Output the first line below and each one after it, exactly, up to and including the line holding "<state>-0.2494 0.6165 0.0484". Pictures should not be copied.

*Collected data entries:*
____

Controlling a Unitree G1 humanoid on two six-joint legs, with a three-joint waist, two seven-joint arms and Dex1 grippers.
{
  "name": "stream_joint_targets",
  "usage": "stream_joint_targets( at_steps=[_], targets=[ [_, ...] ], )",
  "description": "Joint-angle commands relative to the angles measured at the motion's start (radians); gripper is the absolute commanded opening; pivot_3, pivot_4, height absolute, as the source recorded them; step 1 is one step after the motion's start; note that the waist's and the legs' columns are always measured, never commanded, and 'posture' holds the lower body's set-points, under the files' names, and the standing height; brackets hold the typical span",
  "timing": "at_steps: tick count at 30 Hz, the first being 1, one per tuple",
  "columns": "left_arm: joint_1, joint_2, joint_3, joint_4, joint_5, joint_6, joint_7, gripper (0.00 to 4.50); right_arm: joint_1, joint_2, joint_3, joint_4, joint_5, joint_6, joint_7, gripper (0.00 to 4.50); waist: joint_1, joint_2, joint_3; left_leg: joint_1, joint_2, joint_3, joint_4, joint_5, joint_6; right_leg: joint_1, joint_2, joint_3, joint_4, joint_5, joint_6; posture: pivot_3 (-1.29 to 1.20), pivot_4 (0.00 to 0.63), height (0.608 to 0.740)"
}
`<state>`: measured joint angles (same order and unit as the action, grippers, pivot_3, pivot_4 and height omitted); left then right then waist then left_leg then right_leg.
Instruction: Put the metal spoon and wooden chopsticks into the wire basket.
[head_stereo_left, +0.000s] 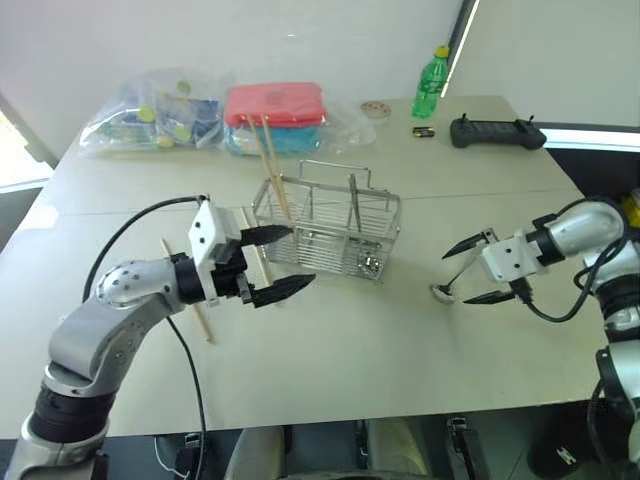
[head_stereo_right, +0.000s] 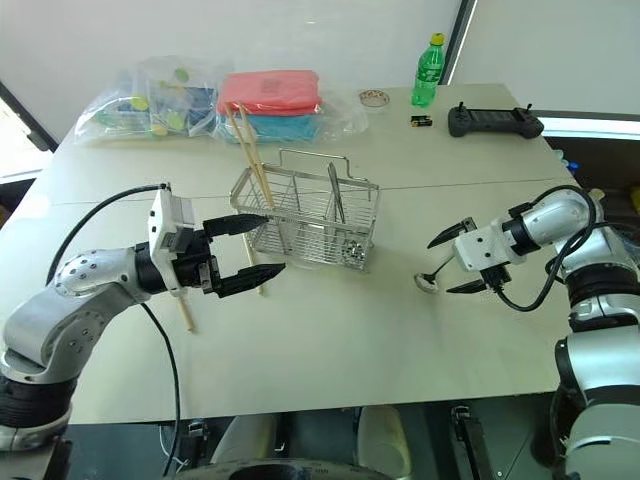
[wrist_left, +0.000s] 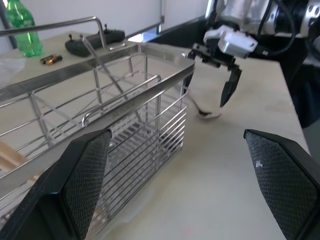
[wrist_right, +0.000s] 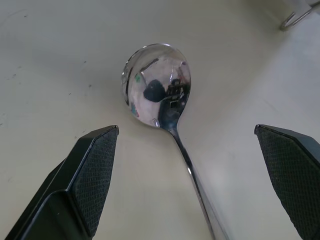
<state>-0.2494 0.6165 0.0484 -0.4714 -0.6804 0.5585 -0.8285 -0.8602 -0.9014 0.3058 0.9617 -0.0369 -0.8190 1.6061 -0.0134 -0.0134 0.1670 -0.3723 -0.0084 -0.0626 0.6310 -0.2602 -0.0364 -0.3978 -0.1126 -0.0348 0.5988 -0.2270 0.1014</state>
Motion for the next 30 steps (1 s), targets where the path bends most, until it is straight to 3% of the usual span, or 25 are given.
stream_joint_targets(
  at_steps=[1, 5, 14, 17, 24, 30],
  targets=[
    [0.021, -0.033, -0.021, 0.028, 0.077, -0.104, 0.004, 4.49, -0.062, 0.009, 0.054, 0.032, -0.003, -0.010, 0.008, 4.49, -0.002, 0.000, 0.000, 0.000, 0.000, 0.000, 0.000, 0.000, 0.000, 0.000, 0.000, 0.000, 0.000, 0.000, 0.000, 0.00, 0.150, 0.692],
    [0.083, -0.064, -0.068, 0.032, 0.138, -0.159, 0.005, 4.49, -0.108, 0.040, 0.086, 0.083, -0.034, -0.034, 0.008, 4.49, -0.001, 0.000, 0.000, 0.001, 0.000, 0.001, 0.000, 0.000, 0.000, 0.000, 0.000, 0.002, 0.001, 0.000, 0.000, 0.00, 0.150, 0.692],
    [0.105, -0.028, -0.051, -0.001, 0.114, -0.121, -0.018, 4.49, -0.157, 0.088, 0.086, 0.170, -0.109, -0.078, -0.004, 4.49, 0.001, 0.000, 0.000, 0.001, 0.000, 0.001, 0.000, 0.000, 0.000, 0.000, 0.000, 0.002, 0.001, 0.000, 0.000, 0.00, 0.150, 0.692],
    [0.092, -0.018, -0.040, -0.007, 0.102, -0.106, -0.013, 4.50, -0.159, 0.091, 0.081, 0.187, -0.125, -0.088, -0.004, 3.68, 0.000, 0.000, 0.000, 0.001, 0.000, 0.001, 0.000, 0.000, 0.000, 0.000, 0.000, 0.002, 0.001, 0.000, 0.000, 0.00, 0.150, 0.692],
    [0.067, -0.016, -0.029, -0.017, 0.080, -0.077, -0.002, 4.50, -0.150, 0.088, 0.074, 0.199, -0.143, -0.101, -0.006, 0.24, -0.001, 0.000, 0.000, 0.001, 0.000, 0.001, 0.000, 0.000, 0.000, 0.000, 0.000, 0.002, 0.002, 0.001, 0.001, 0.00, 0.150, 0.692],
    [0.050, -0.020, -0.031, -0.025, 0.070, -0.062, 0.006, 4.50, -0.144, 0.097, 0.056, 0.199, -0.143, -0.095, 0.000, 0.09, 0.000, 0.000, 0.000, 0.003, 0.000, 0.001, 0.001, 0.000, 0.000, 0.002, 0.001, 0.002, 0.002, 0.000, 0.000, 0.00, 0.150, 0.692]
  ],
)
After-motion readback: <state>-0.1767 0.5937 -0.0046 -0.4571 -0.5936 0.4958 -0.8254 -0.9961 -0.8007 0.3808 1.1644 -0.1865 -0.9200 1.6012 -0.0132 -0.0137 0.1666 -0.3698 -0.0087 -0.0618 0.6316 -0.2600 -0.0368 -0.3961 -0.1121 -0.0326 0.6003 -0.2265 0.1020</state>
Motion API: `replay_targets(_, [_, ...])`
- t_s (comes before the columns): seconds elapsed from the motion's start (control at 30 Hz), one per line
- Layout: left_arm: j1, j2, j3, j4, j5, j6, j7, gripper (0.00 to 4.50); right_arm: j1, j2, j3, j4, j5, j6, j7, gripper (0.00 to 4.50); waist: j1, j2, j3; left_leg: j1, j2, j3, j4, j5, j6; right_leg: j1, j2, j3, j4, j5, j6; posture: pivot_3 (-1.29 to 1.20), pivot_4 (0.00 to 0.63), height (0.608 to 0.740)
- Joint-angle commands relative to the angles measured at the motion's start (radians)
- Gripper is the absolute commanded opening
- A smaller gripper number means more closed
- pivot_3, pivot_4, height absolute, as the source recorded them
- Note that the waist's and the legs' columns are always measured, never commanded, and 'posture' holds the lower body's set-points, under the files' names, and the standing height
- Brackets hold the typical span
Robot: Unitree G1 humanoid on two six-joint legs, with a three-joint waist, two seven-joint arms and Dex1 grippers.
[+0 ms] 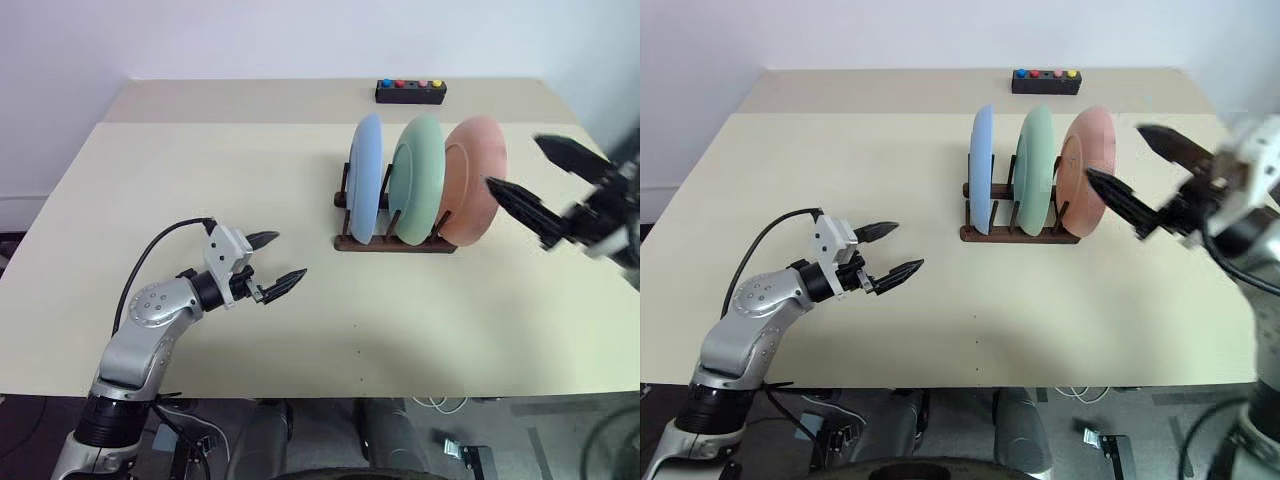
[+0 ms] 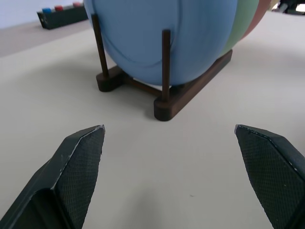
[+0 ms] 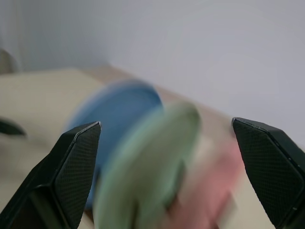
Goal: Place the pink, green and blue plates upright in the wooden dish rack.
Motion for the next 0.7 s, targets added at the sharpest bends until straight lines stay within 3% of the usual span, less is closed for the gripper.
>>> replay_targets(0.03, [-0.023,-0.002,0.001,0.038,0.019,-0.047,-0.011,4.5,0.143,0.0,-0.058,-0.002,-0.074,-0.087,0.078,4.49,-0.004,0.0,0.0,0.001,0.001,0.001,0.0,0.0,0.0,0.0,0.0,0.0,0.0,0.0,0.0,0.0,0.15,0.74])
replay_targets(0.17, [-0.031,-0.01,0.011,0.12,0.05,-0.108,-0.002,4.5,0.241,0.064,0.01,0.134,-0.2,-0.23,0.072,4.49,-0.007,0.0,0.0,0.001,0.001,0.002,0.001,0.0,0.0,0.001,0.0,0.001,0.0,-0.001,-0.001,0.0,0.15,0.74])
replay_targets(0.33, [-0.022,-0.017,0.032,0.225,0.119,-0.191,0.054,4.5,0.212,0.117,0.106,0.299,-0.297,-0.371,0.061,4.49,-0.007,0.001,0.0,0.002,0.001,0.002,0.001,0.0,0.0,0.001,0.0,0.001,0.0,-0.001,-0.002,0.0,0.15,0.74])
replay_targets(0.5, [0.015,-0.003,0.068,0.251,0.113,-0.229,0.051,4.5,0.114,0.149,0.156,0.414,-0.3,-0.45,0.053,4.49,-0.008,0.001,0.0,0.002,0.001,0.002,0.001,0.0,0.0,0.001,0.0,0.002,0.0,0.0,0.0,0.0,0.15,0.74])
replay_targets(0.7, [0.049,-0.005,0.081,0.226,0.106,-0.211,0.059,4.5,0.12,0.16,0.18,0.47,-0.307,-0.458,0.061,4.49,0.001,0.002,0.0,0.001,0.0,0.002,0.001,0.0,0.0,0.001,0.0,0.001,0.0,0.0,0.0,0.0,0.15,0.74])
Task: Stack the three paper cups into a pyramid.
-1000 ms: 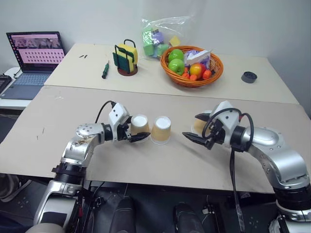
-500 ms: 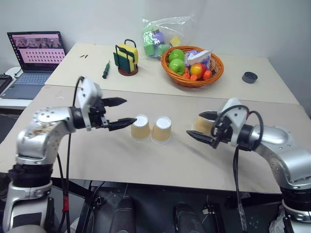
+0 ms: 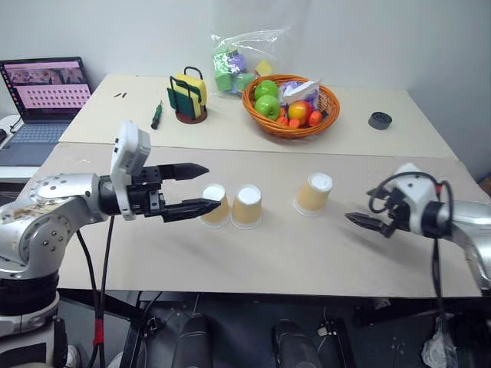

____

*Answer to the exercise:*
Controlling a Unitree G1 humanoid on two six-joint legs, with a three-joint waist, two seven-joint arms and Dex1 grippers.
{
  "name": "stream_joint_targets",
  "usage": "stream_joint_targets( at_steps=[_], targets=[ [_, ...] ], )",
  "description": "Joint-angle commands relative to the angles measured at the motion's start (radians); gripper is the absolute commanded opening; pivot_3, pivot_4, height absolute, as the source recorded them; step 1 is one step after the motion's start; note that the waist's and the legs' columns are always measured, never commanded, and 'posture' holds the lower body's set-points, under the files' names, and the standing height; brackets hold the typical span",
  "timing": "at_steps: tick count at 30 Hz, the first being 1, one per tuple",
  "columns": "left_arm: joint_1, joint_2, joint_3, joint_4, joint_5, joint_6, joint_7, gripper (0.00 to 4.50); right_arm: joint_1, joint_2, joint_3, joint_4, joint_5, joint_6, joint_7, gripper (0.00 to 4.50); waist: joint_1, joint_2, joint_3; left_leg: joint_1, joint_2, joint_3, joint_4, joint_5, joint_6; right_leg: joint_1, joint_2, joint_3, joint_4, joint_5, joint_6; posture: pivot_3 (-1.29 to 1.20), pivot_4 (0.00 to 0.63), height (0.608 to 0.740)"
}
`<state>`: measured joint angles (same order and unit as the action, grippers, pivot_3, pivot_4 and height omitted); left then right then waist then left_leg then right_leg.
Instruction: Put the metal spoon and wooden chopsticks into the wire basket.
[head_stereo_left, +0.000s] 
[head_stereo_right, +0.000s] 
[wrist_left, +0.000s] 
[wrist_right, +0.000s] 
<state>-0.2494 0.6165 0.0484 -0.4714 -0.6804 0.5585 -0.8285 -0.8602 -0.9014 0.3058 0.9617 -0.0369 -0.8190 1.6061 -0.0134 -0.0134 0.1670 -0.3723 -0.0084 -0.0626 0.6310 -0.2602 -0.0364 -0.3978 -0.1126 -0.0348 0.5988 -0.2270 0.1014</state>

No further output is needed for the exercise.